The words of “Ave Maris Stella,” for instance, praise Mary as the “star of the sea,” a description familiar to residents of Newport.  The piece, written some time during the ninth to the twelfth centuries, is an example of plainsong, a style of unison singing designed so that music focuses attention on, rather than detracts from, a religious text.
Several works by the German abbess Hildegard von Bingen offered a variation on the simplest form of plainsong, in which an accompanying instrument or another singer supports the person singing the text with a wordless drone.  The effect is a meditative flow, much like the sound of a stream running over rocks, or the wind blowing though the trees.
Other works from twelfth-century France ventured into organum.  In that style the words still predominate, because they are sung in rhythmic unison, but two of the singers perform parts that harmonize with the lead vocal line.
The most florid piece of the evening was “To Many a Well,” an English work from the fourteenth century.  Each verse started as unison plainsong, but soon drifted into something that resembled a madrigal.
The hall of the Green Mountain Monastery is shaped like a small barn, with a tile floor and a high ceiling.  It was the ideal space for Aurora’s soaring singing and playing.
Sister Bernadette said, before the concert, that the monastery’s building started its existence as a farmhouse and barn built by a member of the Hill family.  A doctor purchased the building and had them moved to their present north Greensboro location, as what she termed “a trophy house.”

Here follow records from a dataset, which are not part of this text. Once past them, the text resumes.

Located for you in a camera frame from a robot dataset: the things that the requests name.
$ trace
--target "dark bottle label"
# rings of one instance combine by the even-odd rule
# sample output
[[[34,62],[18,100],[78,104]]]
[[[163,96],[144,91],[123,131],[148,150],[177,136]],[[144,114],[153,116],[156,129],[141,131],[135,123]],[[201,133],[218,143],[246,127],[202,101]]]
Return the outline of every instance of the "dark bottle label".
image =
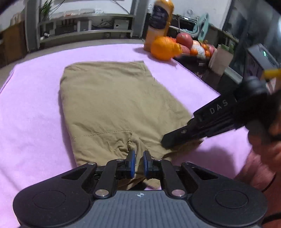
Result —
[[[149,19],[149,26],[155,29],[164,29],[167,24],[169,14],[160,6],[154,6]]]

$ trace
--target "yellow object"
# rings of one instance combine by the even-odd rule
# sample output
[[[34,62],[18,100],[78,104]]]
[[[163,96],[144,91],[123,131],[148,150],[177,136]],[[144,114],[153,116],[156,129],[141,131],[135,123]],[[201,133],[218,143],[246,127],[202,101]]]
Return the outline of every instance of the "yellow object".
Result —
[[[265,79],[272,79],[272,78],[281,79],[281,69],[265,70],[262,76]]]
[[[181,53],[180,44],[173,42],[169,37],[158,37],[151,44],[151,54],[162,61],[168,61]]]
[[[151,44],[156,37],[167,35],[173,11],[174,5],[171,0],[157,0],[154,3],[144,44],[146,51],[150,51]]]

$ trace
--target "white container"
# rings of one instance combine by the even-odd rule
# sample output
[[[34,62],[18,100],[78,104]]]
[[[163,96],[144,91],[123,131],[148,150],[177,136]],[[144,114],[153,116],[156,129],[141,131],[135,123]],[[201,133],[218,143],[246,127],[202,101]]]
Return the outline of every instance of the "white container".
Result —
[[[233,59],[233,54],[219,47],[217,48],[217,51],[214,52],[209,62],[209,68],[216,74],[222,76],[225,71],[225,68],[229,66],[232,59]]]

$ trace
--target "metal shelf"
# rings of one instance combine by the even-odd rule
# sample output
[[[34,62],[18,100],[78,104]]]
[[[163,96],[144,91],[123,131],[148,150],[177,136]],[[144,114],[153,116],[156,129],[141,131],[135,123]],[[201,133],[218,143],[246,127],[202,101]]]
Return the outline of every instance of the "metal shelf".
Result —
[[[97,29],[97,30],[90,30],[90,31],[80,31],[80,32],[73,32],[73,33],[66,33],[62,35],[52,36],[49,38],[45,38],[40,41],[40,43],[46,43],[51,40],[56,40],[64,37],[72,37],[72,36],[79,36],[83,34],[91,34],[91,33],[131,33],[133,30],[126,30],[126,29]]]
[[[59,20],[68,20],[68,19],[74,19],[74,18],[91,19],[93,17],[130,17],[130,18],[133,18],[134,15],[120,14],[120,13],[82,13],[82,14],[78,14],[78,15],[58,17],[58,18],[42,21],[38,25],[40,26],[40,25],[56,22]]]

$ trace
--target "gray ribbed panel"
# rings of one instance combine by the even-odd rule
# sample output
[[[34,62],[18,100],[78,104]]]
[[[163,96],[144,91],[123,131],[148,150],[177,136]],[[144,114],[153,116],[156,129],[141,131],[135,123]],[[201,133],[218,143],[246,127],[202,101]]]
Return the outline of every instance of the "gray ribbed panel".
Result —
[[[97,200],[86,216],[67,228],[211,228],[190,210],[184,200],[164,191],[117,191]]]

The sisters found the building a few years ago and adapted it to the needs of their order, which Sister Bernadette said, “is dedicated to the care and protection of the Earth and its life systems.”

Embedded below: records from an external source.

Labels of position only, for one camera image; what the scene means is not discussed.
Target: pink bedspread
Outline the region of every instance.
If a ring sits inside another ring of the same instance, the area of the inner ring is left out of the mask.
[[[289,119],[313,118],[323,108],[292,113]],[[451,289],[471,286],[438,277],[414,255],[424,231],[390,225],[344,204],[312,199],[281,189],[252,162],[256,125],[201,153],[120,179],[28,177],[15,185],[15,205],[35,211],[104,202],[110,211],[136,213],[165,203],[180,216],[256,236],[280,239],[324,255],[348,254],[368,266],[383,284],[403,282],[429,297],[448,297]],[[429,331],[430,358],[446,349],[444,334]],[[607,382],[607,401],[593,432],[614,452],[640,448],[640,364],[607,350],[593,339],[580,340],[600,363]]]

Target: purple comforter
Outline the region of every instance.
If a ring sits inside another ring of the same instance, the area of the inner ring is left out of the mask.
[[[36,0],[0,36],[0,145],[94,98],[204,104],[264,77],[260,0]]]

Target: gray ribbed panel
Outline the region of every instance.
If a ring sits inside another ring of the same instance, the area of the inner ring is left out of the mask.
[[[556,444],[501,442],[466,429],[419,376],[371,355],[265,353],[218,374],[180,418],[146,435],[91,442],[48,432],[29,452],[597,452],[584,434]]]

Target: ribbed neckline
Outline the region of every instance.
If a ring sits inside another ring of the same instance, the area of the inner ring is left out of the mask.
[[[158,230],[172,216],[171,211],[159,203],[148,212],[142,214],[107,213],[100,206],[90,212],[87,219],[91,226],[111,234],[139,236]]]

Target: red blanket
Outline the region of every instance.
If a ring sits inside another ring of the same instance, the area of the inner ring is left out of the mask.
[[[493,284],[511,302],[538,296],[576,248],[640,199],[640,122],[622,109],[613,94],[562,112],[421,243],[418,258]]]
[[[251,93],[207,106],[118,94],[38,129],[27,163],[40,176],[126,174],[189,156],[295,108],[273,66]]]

Sister Gail said the order, known so far as Sisters of the Green Mountain Monastery, is an outgrowth of the Passionist Order.  She said the sisters were inspired by their mentor, Father Thomas Berry, a cultural historian and “self-proclaimed geologian.”
She said her order follows the Benedictine rule, which she said represents the oldest set of instructions for the monastic life in the Roman Catholic Church, and joked that eventually the order may be known as the Berrydictine Sisters.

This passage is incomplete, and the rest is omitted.